Thereby, researchers from different universities of Catalonia, including the Polytechnic University of Catalonia (UPC), the Barcelona Supercomputing Center (BSC-CNS), the Pompeu Fabra University (UPF), the Open University of Catalonia (UOC), the University of Barcelona (UB), the Computer Vision Center (CVC) and the Autonomous University of Barcelona (UAB), have presented their most cutting-edge work on Computer Vision, whether in oral or in poster presentations.

This fulfilling amount of presented papers highlights the great commitment of Catalonia to Computer Vision and the quality of its research.

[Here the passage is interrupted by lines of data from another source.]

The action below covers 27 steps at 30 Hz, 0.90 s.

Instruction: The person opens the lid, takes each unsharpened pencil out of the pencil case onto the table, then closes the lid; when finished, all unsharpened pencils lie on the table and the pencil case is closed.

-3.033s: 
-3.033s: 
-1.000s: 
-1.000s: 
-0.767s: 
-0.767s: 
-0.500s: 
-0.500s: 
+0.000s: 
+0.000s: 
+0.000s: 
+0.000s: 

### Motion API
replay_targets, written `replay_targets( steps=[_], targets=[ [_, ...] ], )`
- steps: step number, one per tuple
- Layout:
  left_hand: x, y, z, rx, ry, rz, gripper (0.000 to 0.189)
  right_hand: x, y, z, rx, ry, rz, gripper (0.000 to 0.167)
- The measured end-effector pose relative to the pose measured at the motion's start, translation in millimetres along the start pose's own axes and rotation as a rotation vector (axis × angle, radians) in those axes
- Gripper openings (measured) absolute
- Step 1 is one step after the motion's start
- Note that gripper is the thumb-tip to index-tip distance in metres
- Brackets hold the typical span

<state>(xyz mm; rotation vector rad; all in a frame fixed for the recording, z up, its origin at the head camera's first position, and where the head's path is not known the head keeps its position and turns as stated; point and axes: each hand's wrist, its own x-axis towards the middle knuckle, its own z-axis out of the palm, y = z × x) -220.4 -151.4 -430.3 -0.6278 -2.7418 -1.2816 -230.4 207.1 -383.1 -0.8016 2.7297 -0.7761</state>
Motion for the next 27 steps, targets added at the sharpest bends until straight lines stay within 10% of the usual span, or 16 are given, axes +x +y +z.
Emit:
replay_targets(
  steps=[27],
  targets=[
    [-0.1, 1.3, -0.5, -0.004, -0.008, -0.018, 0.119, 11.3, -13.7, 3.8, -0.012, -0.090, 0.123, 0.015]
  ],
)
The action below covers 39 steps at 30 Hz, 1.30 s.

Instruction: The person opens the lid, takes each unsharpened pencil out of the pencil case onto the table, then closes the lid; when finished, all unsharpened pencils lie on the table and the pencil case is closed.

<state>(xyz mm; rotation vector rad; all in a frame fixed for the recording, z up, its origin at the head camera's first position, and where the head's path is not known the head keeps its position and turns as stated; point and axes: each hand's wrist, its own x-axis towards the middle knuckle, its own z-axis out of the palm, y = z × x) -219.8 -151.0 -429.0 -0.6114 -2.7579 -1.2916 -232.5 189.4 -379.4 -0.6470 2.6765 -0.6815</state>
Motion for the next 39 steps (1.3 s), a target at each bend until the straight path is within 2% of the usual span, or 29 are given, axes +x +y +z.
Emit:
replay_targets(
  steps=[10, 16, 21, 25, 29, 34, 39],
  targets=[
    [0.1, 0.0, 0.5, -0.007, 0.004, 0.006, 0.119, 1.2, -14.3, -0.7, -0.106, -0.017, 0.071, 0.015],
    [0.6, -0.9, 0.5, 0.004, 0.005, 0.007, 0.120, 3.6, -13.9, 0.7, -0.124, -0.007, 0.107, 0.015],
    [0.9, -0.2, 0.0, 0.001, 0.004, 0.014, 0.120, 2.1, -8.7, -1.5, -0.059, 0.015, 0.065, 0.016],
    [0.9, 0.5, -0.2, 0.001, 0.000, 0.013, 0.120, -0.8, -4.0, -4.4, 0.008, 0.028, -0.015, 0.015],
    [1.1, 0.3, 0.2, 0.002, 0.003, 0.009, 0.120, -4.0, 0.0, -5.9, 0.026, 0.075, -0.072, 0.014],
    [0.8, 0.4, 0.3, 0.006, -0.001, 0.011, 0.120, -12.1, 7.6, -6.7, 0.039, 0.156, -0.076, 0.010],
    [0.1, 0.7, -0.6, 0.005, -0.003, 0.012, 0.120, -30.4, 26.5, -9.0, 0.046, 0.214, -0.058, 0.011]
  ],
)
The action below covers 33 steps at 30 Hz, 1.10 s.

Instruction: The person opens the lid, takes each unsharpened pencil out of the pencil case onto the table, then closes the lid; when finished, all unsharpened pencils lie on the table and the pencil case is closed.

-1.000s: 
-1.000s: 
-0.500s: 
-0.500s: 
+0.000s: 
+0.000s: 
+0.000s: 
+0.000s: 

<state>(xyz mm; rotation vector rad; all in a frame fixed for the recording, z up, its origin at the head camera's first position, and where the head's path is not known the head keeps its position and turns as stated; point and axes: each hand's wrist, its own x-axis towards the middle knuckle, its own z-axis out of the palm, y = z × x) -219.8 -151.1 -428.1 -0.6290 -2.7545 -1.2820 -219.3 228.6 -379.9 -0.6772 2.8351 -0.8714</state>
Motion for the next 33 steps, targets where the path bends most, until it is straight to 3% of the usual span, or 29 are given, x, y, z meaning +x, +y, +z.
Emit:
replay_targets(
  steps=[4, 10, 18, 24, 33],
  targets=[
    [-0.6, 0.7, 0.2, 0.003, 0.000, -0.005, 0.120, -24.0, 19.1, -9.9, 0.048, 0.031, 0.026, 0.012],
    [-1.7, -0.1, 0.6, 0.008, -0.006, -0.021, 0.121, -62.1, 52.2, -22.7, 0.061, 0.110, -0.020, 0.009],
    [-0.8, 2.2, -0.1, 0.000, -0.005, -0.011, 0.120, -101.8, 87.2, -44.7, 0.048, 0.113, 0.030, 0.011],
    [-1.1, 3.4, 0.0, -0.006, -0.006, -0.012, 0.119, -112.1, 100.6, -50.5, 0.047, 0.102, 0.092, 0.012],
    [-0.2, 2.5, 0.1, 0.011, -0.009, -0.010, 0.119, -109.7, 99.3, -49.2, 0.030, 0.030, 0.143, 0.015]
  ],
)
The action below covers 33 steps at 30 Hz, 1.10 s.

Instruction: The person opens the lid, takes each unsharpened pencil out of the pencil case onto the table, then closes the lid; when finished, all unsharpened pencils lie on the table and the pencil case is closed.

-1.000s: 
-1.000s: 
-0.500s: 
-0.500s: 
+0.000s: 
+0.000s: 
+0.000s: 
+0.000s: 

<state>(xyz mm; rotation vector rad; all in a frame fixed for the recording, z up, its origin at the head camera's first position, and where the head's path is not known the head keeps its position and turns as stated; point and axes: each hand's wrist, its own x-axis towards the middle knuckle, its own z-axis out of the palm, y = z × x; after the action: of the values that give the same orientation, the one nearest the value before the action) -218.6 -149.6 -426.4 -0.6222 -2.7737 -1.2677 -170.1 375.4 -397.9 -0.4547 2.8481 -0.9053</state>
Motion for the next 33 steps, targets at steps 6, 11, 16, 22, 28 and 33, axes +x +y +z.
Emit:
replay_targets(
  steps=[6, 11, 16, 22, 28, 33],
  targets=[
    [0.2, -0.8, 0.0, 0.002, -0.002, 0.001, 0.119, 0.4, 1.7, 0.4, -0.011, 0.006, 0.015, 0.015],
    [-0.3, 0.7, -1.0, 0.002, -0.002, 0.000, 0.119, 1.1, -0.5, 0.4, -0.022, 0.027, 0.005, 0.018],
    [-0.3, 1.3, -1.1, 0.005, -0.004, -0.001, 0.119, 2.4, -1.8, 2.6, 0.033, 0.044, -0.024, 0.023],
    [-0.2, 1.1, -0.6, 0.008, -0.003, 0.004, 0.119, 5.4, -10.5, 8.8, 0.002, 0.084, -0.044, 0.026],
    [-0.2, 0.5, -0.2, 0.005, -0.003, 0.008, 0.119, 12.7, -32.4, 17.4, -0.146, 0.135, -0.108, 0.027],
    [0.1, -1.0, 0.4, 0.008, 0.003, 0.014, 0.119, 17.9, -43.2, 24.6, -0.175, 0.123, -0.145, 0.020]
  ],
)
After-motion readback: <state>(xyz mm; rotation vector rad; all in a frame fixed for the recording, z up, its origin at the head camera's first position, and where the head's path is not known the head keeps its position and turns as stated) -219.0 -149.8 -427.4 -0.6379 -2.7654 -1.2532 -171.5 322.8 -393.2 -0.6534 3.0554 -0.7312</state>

The papers from Catalan institutions presented at CVPR 2019 are the following:

A Dataset and Benchmark for Large-scale Multi-modal Face Anti-Spoofing, by authors Shifeng Zhang (LPR, CASIA, UCAS), Xiaobo Wang (JD AI Research), Ajian Liu (MUST), Chenxu Zhao (JD AI Research), Jun Wan (NLPR, CASIA, UCAS), Sergio Escalera (UB/CVC), Hailin Shi (JD AI Research), Zezheng Wang (JD Finance), Stan Z. Li (NLPR, CASIA, UCAS/MUST)

Convolutional Neural Networks Deceived by Visual Illusions, by authors Alexander Gomez-Villa (UPF), Adrián Martín (UPF), Javier Vazquez-Corral (UEA), Marcelo Bertalmío (UPF)

Deep single Image Camera Calibration with Radical Distortion, by authors Manuel López-Antequera (Mapillary), Roger Marí (CMLA), Pau Gargallo (Mapillary), Yubin Kuang (Mapillary), Javier Gonzalez-Jimenez (Universidad de Málaga), Gloria Haro (UPF)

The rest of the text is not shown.